Dari dua pelaksanaan seremoni pembukaan yang telah berlangsung, tampak bagaimana “Kawruh” mengilhami maknanya  di tengah-tengah masyarakat, hidup dan tumbuh di sana. Tema ini tidak disampaikan dengan cara yang lantang atau mencolok, melainkan hadir secara perlahan dan menyusup dalam keseharian warga. Pendekatan ini membuat peristiwa seni dapat diterima tanpa menciptakan jarak yang terlalu lebar antara penyelenggara dan masyarakat itu sendiri. 

Pembukaan Biennale Jogja 18 ini lantas selaras dengan gagasan tentang “pertukaran pengetahuan”, yang berupaya membuka kesadaran bahwa seni tidak hanya hidup di galeri atau ruang eksklusif, tetapi tumbuh bersama kehidupan sehari-hari. Perluasan gagasan ini menjadi semangat untuk membangun ruang interaksi antara warga dan seni, menjadikan kesenian sebagai bagian dari aktivitas sosial yang terbuka dan tentunya bersifat inklusif. Di sinilah “Kawruh” menemukan maknanya—sebagai jembatan pengetahuan dan relasi yang menumbuhkan kedekatan antara masyarakat, seni, dan konteks sosial di sekitar.

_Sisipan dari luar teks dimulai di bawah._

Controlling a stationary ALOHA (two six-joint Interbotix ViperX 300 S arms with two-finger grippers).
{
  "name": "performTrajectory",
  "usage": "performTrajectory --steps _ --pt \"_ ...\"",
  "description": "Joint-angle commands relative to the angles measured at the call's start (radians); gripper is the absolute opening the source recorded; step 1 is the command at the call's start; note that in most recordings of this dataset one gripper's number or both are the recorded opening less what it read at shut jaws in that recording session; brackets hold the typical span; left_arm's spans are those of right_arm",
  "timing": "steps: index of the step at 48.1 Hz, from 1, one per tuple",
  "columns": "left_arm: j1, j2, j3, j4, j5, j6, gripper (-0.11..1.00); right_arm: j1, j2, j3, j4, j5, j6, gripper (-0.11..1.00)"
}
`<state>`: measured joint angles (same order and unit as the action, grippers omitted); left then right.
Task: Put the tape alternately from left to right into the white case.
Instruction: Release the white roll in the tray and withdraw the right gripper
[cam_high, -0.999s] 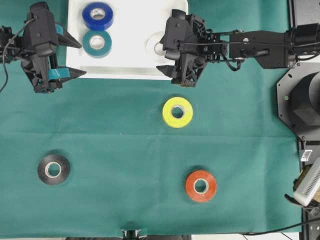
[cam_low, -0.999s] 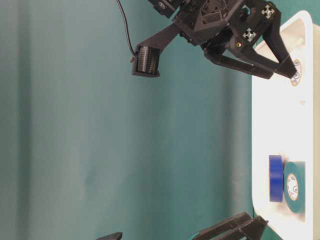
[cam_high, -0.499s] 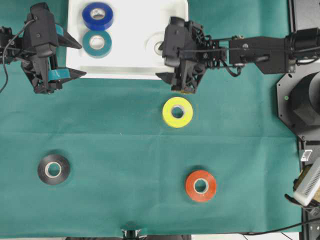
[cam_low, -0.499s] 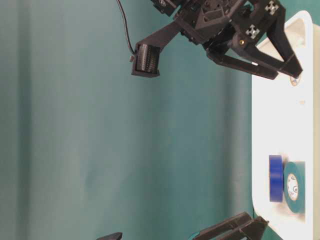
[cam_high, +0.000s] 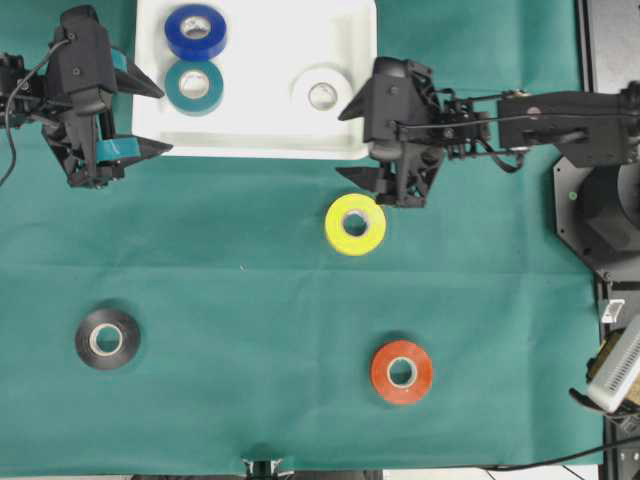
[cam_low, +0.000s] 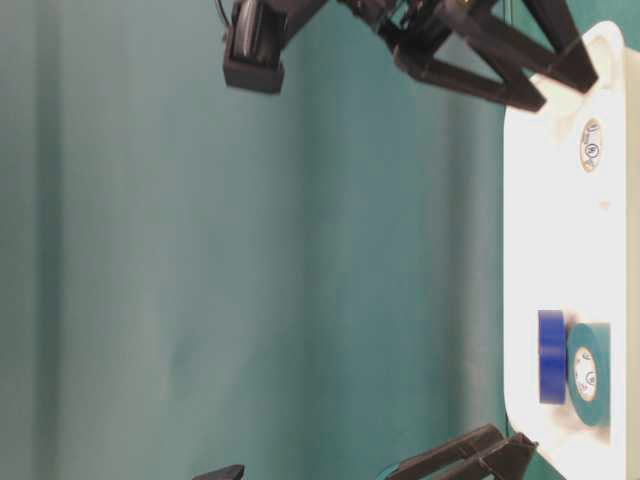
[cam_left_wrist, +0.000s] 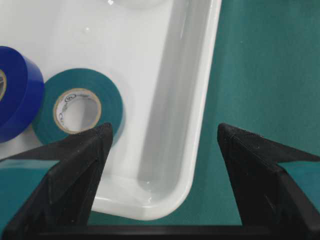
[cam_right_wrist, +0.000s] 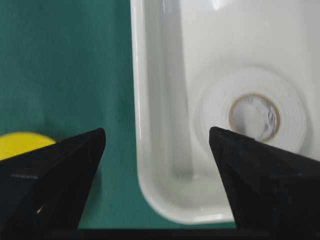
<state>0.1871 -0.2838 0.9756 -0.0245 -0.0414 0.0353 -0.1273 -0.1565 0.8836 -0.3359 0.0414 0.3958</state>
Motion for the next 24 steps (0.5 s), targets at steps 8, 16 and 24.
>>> performTrajectory --steps 8,16,24 --pt "-0.006 -0.015 -0.017 -0.002 -0.008 0.002 0.85 0.002 -0.064 0.043 0.003 -0.034 0.014 0.58" --pt "-0.008 -0.015 -0.017 -0.002 -0.008 0.002 0.85 0.002 -0.091 0.074 0.003 -0.041 0.014 0.58" --pt "-0.015 -0.015 -0.017 -0.002 -0.008 0.002 0.85 0.002 -0.114 0.094 0.003 -0.041 0.014 0.58"
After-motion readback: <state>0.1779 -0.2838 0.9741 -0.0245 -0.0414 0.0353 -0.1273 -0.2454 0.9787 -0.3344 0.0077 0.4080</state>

Biennale Jogja berupaya menciptakan dialog ulang-alik dari masyarakat ke sebuah wacana global, sekaligus dari menyoroti keberadaan isu yang lebih luas dalam lingkup masyarakat desa. Seni ditampilkan sebagai peristiwa, bukan sekedar objek yang terbatas pada taraf keindahan tertentu. Apakah kemeriahan ini menjadi sebuah peristiwa yang mampu meleburkan interaksi dari berbagai pihak dalam menyambut ruang-ruang yang kini menjadi wadah bagi mereka untuk berkarya dan tampil di ranah publik?

Pada akhirnya, rangkaian acara pembukaan ini dapat dipahami sebagai wujud representasi lokal sekaligus hasil dari kolaborasi antara para pelaku seni di setiap lokasinya. Melalui peristiwa ini, Biennale Jogja 18 seolah menempatkan wacana dan kehidupan sehari-hari dalam satu ruang yang setara dan saling berkelindan.

Tidakkah hal itu menunjukkan bagaimana seni dapat tumbuh dari keseharian itu sendiri?